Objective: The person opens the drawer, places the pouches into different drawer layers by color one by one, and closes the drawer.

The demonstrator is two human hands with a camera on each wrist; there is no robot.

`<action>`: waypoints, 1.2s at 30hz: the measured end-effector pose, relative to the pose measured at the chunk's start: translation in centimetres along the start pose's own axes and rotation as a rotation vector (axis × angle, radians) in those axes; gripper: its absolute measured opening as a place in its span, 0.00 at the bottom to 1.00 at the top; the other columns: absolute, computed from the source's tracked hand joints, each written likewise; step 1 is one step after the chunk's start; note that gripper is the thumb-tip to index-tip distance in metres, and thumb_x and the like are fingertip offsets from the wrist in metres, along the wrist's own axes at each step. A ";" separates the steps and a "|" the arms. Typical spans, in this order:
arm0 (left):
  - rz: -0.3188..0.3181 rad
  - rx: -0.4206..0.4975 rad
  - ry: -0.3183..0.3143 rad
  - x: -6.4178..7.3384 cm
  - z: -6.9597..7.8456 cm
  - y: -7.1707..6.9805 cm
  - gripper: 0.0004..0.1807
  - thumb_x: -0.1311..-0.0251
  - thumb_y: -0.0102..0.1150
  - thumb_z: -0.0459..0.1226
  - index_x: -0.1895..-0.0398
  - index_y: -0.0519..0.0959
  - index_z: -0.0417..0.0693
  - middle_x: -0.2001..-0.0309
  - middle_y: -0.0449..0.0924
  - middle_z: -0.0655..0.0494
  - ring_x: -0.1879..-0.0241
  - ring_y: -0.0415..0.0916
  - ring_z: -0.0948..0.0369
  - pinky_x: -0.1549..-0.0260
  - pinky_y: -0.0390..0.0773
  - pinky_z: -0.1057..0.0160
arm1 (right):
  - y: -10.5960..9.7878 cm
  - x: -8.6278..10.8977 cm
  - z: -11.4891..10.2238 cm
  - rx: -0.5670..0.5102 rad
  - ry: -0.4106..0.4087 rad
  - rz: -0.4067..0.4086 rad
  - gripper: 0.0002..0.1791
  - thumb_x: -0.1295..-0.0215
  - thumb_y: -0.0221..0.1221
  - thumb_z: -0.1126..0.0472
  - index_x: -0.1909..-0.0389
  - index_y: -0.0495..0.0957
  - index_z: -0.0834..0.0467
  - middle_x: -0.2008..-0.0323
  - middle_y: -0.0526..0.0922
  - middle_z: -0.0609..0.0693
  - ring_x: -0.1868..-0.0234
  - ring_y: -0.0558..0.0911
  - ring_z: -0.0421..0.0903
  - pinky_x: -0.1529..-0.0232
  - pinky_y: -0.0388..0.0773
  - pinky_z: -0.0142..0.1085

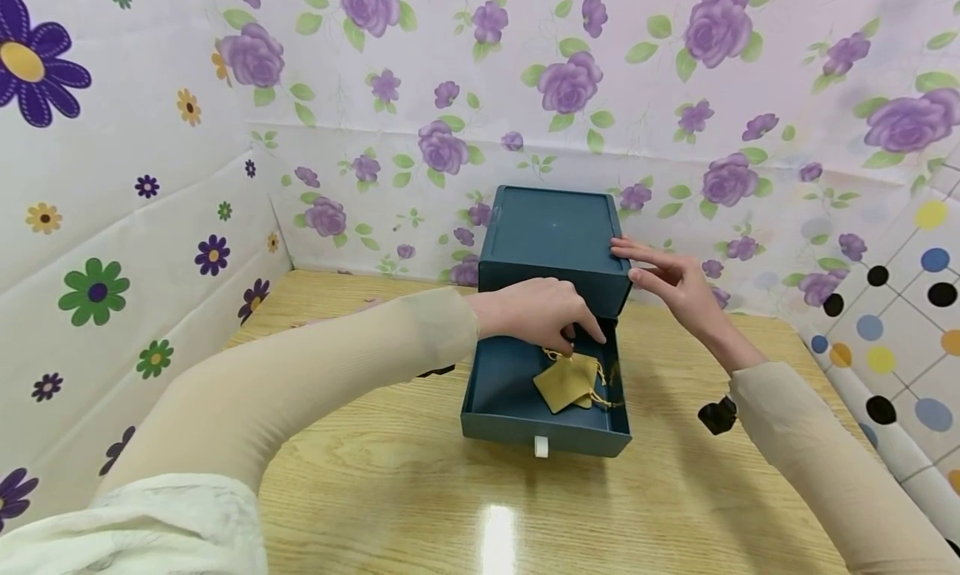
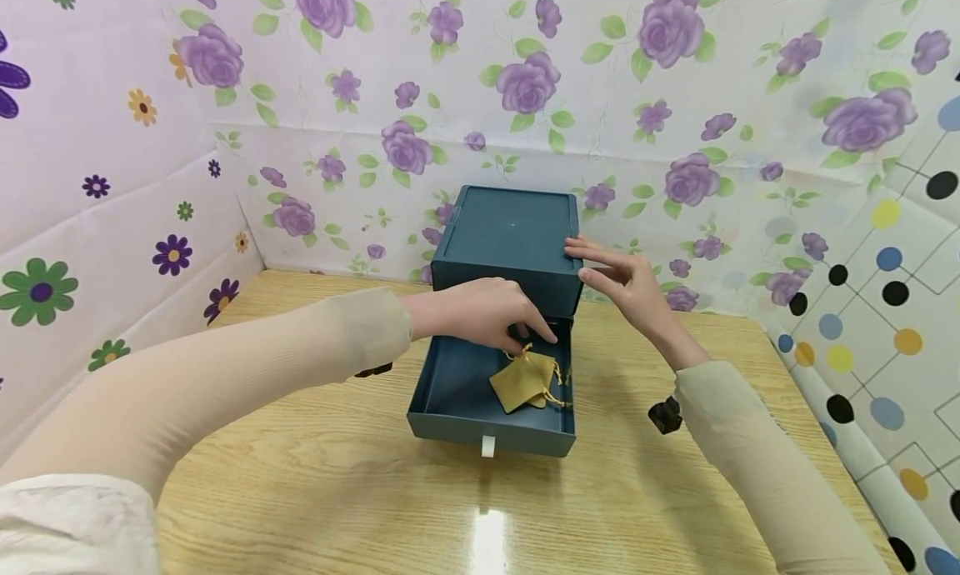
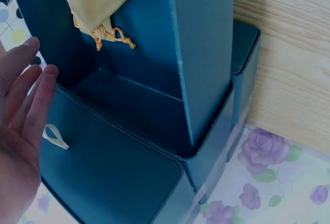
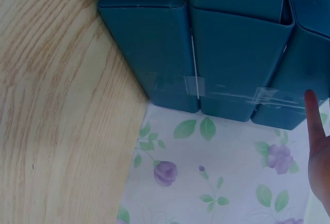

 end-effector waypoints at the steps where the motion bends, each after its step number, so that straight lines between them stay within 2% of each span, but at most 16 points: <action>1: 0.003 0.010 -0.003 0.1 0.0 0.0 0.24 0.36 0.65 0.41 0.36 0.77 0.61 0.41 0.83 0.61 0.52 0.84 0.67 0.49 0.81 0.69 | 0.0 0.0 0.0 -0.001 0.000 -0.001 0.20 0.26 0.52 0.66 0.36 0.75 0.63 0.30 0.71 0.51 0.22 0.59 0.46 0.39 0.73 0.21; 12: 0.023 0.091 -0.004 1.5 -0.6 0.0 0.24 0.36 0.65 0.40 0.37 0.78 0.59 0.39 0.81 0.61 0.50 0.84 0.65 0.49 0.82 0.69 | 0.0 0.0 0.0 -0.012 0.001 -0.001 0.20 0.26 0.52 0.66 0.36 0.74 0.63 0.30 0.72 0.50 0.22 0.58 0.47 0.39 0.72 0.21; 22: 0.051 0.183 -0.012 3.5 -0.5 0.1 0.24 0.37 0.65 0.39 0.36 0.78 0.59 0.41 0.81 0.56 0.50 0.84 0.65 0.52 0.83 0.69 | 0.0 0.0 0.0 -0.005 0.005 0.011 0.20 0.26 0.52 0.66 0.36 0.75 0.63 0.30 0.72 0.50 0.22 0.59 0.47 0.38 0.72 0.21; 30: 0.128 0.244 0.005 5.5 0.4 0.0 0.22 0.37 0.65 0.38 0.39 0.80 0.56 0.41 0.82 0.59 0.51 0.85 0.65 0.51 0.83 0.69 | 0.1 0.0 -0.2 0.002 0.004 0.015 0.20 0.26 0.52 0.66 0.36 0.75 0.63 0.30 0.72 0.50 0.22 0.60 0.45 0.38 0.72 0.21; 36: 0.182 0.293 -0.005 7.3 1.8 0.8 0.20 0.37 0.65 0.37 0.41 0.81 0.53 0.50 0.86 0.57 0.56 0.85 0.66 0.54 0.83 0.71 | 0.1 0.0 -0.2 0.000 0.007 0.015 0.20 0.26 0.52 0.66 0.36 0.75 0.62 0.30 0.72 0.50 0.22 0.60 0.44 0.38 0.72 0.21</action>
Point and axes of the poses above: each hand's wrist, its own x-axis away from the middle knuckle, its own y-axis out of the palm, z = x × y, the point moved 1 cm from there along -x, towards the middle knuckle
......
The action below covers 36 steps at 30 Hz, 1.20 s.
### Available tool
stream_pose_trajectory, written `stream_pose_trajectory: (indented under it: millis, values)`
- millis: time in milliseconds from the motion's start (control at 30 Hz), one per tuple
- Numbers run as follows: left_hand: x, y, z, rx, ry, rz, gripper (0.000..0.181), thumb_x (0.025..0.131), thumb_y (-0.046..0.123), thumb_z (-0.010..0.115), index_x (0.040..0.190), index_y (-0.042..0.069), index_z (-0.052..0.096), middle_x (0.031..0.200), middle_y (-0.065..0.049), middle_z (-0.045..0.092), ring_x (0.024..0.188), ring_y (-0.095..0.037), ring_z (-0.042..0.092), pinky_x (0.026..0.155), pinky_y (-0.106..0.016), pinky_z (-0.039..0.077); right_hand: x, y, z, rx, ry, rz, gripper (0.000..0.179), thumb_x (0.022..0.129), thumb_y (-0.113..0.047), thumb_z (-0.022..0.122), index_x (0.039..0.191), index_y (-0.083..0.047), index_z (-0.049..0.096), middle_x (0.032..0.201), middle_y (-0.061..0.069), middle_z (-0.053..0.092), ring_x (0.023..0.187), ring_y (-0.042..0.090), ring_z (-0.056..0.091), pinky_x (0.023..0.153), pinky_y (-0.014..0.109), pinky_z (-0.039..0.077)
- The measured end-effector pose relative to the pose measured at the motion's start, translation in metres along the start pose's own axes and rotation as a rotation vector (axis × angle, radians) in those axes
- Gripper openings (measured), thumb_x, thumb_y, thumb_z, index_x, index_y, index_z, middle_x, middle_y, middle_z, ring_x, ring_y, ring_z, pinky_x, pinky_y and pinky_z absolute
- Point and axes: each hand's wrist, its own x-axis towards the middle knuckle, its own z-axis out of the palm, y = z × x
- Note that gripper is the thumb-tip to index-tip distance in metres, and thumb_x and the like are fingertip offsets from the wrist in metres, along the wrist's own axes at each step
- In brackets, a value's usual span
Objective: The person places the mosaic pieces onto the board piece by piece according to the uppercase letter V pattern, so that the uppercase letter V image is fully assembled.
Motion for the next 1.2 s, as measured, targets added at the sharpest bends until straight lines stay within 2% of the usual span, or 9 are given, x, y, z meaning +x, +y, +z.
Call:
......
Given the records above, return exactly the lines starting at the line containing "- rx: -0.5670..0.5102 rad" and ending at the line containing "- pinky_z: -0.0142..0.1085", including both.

  - rx: -0.5670..0.5102 rad
  - ry: -0.4106..0.4087 rad
  - rz: -0.4067..0.4086 rad
  - gripper: 0.0002..0.1791
  - thumb_x: -0.1295..-0.0215
  - thumb_y: -0.0221..0.1221
  - thumb_z: -0.1126..0.0472
  - index_x: -0.1909..-0.0389
  - index_y: -0.0495..0.0957
  - index_z: -0.0834..0.0467
  - middle_x: -0.2008..-0.0323
  - middle_y: -0.0526..0.0922
  - middle_z: -0.0609..0.0693
  - ring_x: -0.1868..-0.0234
  - ring_y: -0.0558..0.0911
  - ring_z: -0.0421..0.0903
  - pinky_x: -0.1529..-0.0232
  - pinky_y: -0.0388..0.0773
  - pinky_z: -0.0142..0.1085

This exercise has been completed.